What you are asked to do: Could you transcribe exactly the lines from the one containing "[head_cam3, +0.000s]" through the end of the listing below, both included, but none of the pictures?

Supplied information:
+++
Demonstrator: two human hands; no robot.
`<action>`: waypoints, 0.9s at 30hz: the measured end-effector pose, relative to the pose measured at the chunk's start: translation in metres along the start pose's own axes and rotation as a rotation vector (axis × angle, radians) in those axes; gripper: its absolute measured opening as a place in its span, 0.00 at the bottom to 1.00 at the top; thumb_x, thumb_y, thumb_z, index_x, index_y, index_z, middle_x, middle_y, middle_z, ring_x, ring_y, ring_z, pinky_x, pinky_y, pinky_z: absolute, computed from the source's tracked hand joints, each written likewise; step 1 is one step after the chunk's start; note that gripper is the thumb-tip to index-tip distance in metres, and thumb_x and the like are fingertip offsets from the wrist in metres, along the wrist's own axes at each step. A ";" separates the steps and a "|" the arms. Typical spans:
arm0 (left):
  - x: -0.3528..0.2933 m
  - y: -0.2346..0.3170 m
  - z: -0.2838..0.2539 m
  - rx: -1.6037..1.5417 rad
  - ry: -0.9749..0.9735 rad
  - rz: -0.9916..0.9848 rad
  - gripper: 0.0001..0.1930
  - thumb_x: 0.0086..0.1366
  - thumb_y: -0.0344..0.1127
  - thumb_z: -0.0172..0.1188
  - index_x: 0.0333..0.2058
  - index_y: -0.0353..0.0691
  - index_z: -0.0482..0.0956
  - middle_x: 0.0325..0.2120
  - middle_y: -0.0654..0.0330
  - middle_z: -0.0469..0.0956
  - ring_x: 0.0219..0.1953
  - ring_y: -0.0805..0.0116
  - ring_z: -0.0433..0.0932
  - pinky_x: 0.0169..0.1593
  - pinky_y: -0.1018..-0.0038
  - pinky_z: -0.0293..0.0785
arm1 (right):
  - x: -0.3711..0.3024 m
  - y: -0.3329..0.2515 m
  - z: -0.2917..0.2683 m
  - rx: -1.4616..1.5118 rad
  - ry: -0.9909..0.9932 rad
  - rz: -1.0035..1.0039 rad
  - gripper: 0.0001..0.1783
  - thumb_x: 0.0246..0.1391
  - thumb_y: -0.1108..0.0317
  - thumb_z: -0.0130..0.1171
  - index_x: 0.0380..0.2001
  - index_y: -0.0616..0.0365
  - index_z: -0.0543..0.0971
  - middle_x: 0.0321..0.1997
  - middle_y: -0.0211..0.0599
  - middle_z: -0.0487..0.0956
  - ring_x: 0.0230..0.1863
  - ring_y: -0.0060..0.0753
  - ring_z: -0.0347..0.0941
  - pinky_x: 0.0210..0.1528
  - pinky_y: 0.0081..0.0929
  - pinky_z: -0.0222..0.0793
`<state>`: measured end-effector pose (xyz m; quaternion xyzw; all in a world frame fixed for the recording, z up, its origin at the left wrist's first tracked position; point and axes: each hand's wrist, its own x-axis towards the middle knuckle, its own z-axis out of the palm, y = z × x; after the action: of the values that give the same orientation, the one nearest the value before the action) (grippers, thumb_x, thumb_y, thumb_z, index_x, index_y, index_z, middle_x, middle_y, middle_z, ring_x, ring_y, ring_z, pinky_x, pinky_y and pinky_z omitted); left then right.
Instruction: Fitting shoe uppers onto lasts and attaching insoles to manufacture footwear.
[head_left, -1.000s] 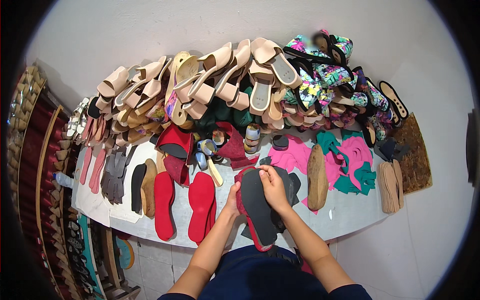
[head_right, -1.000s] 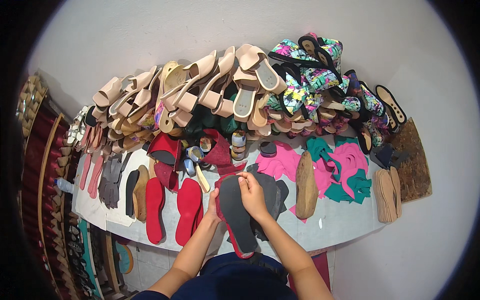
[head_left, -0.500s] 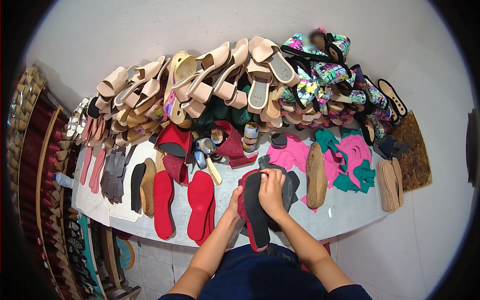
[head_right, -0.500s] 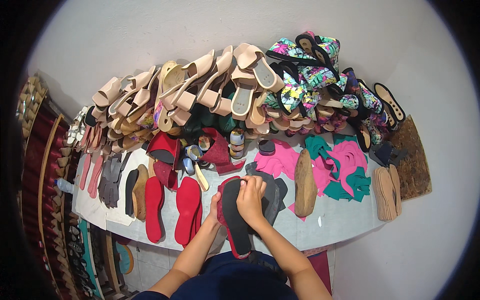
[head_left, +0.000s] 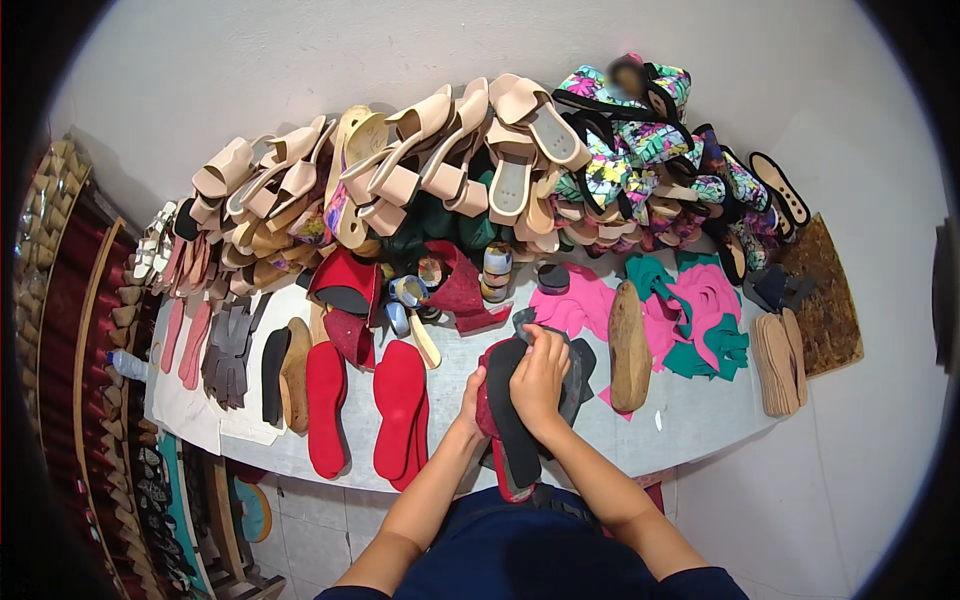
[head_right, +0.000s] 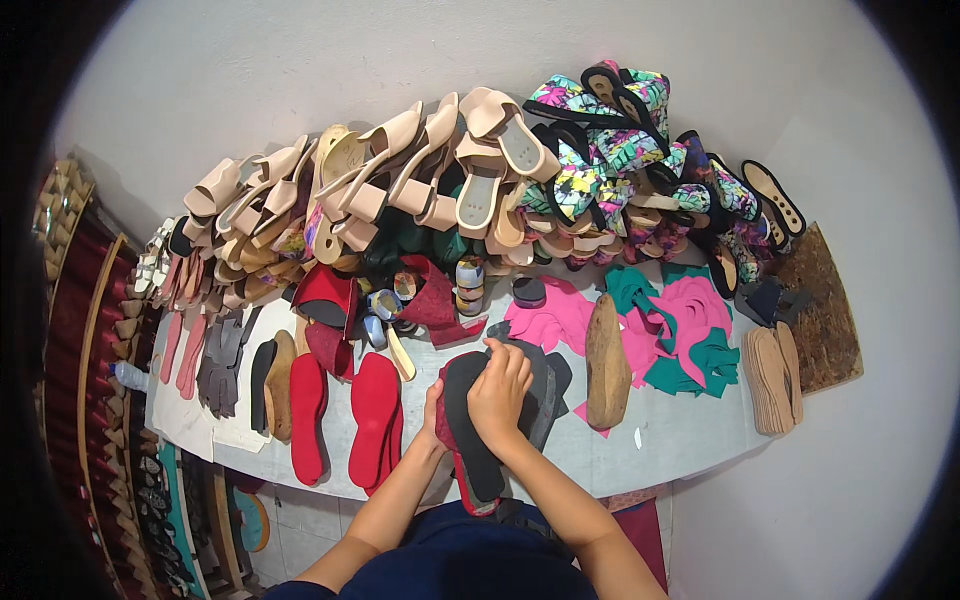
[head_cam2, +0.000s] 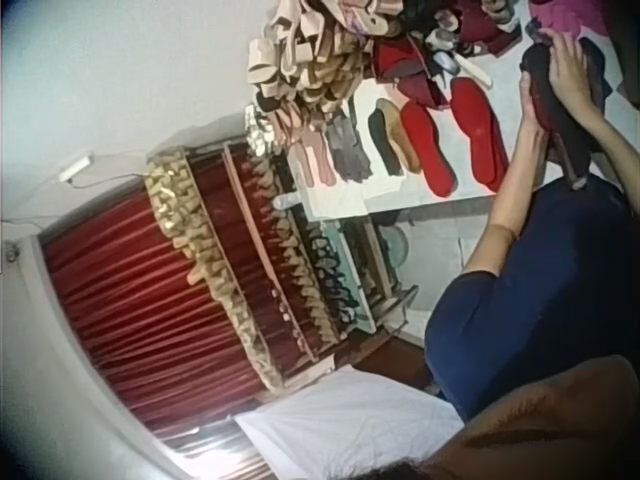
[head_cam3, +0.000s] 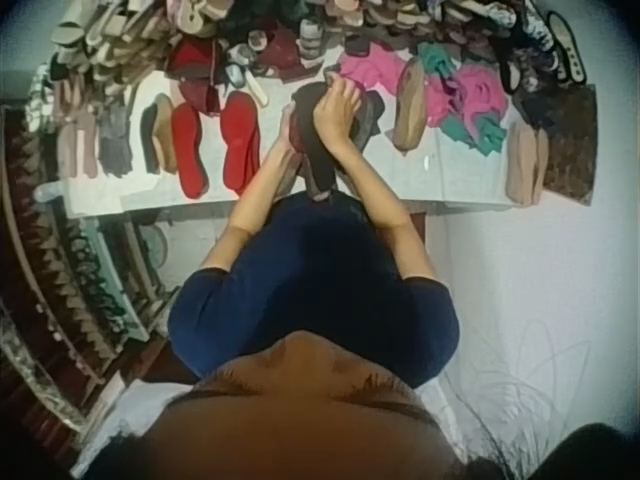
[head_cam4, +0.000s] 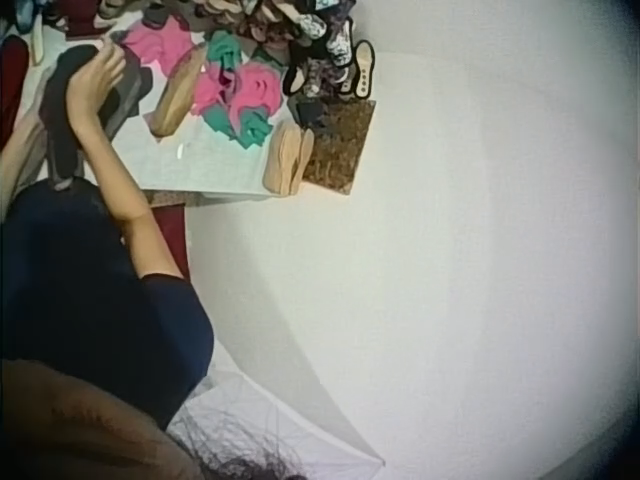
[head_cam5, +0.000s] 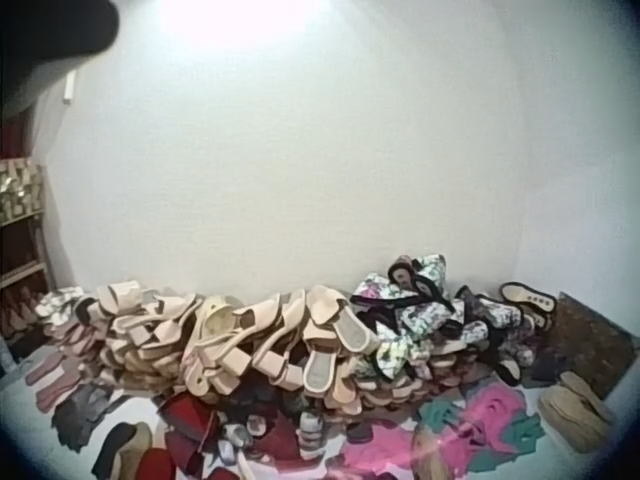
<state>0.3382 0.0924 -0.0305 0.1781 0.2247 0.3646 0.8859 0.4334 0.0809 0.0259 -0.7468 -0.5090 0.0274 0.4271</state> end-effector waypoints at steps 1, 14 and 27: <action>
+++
Solution below:
[head_cam3, +0.000s] 
[head_cam4, +0.000s] 
[head_cam5, +0.000s] 
<state>0.3382 0.0924 -0.0305 0.1781 0.2247 0.3646 0.8859 0.4334 0.0809 0.0259 -0.7468 -0.5090 0.0274 0.4271</state> end-effector waypoints at steps 1, 14 and 27: <action>

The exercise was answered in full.